Stock option grants (unaudited)

   During January and February 2000, the Company granted options to purchase
1,238,000 shares of Common Stock to existing and new employees at a weighted
average exercise price of $9.64. In connection with these stock option grants,
the Company will recognize $4.2 million in unearned stock-based compensation
that will be amortized over the related vesting periods.

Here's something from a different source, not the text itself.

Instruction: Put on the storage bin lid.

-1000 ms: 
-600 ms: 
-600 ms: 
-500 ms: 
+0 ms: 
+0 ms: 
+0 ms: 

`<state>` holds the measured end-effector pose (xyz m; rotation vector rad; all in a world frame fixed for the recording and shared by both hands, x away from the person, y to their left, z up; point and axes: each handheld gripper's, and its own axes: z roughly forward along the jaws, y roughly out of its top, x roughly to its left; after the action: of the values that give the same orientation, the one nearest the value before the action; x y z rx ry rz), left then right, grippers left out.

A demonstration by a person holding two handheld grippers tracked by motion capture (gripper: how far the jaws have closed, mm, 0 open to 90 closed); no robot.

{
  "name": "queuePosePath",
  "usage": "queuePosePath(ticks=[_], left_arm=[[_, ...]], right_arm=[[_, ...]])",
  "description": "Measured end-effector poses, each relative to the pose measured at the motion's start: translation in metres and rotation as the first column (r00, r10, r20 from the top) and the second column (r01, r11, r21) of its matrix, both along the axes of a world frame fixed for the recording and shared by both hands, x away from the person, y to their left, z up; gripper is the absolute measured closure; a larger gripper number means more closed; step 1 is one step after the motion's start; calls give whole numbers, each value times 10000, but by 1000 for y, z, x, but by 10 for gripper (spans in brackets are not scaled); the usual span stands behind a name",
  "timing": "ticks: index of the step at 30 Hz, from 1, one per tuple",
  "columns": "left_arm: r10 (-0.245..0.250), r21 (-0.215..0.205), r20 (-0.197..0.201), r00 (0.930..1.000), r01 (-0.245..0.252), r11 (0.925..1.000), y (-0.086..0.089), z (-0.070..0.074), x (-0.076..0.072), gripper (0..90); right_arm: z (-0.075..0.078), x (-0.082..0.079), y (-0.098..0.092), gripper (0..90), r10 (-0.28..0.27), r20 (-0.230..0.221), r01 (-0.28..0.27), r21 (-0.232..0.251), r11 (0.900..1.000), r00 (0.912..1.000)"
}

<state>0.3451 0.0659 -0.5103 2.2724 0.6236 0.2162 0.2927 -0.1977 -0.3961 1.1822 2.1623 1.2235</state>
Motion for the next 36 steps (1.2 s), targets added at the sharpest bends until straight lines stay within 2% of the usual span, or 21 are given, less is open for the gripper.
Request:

Series F Preferred Stock (unaudited)

   In January 2000, the Company issued 5,627,267 shares of Series F Preferred
Stock ("Series F") at $11.00 per share resulting in cash proceeds of $61.9
million. Each share of Series F has voting rights equal to the number of
shares of Common Stock into which such share is convertible. Holders of Series
F are entitled to receive annual dividends of $0.88 per share, when and if
declared by the Board of Directors, on a pari passu basis with the holders of
Series A Preferred Stock, Series B Preferred Stock, Series C Preferred Stock,
Series D Preferred Stock and Series E Preferred Stock, and prior to the Common
Stock. The Series F is convertible at any time into Common Stock at a one-for-
one exchange ratio. Such conversion is automatic upon the effective date of an
initial public offering provided the public offering price is at least $7.50
per share. In the event of any liquidation, dissolution, winding up or a
change in control of the Company, the holders of Series F are entitled to
receive an amount equal to $11.00 per share, plus any declared but unpaid
dividends, prior and in preference to any holders of Common Stock. The Series
F is redeemable at the option of the Company on or at any time after February
15, 2004 or upon the receipt by the Company in writing from the holders of not
less than 66 2/3% of the Preferred Stock of a request for redemption of their
Preferred Stock, at a redemption price equal to $11.00 per share, plus any
declared but unpaid dividends. For the first quarter ending March 31, 2000,
the Company will record a non-cash Preferred Stock dividend of $11.3 million
to reflect the beneficial conversion ratio as a result of the difference
between the issuance price of the Series F and $13.00, the estimated fair
value of the Company's Common Stock.

2000 Stock Plans (unaudited)

   In January 2000, the Company's Board of Directors approved the 2000
Directors' Stock Option Plan (the "2000 Directors' Plan") and the 2000
Employee Stock Purchase Plan (the "2000 ESPP"), which will become effective
immediately prior to the completion of an initial public offering. Under the
2000 Directors' Plan, a total of 300,000 shares have been reserved for future
issuance to nonemployee directors. The shares reserved under the 2000
Directors' Plan will be automatically reset to 300,000 shares on the first day
of each fiscal year beginning in 2001. Under the 2000 ESPP, a total of
1,000,000 shares have been reserved for future issuance. The shares reserved
will be subject to automatic annual increases on the first day of the fiscal
year beginning in 2001, equal to the lesser of 500,000 shares, 2% of the
outstanding Common Stock on the last day of the immediately preceding fiscal
year, or a lesser number of shares as determined by the board of directors.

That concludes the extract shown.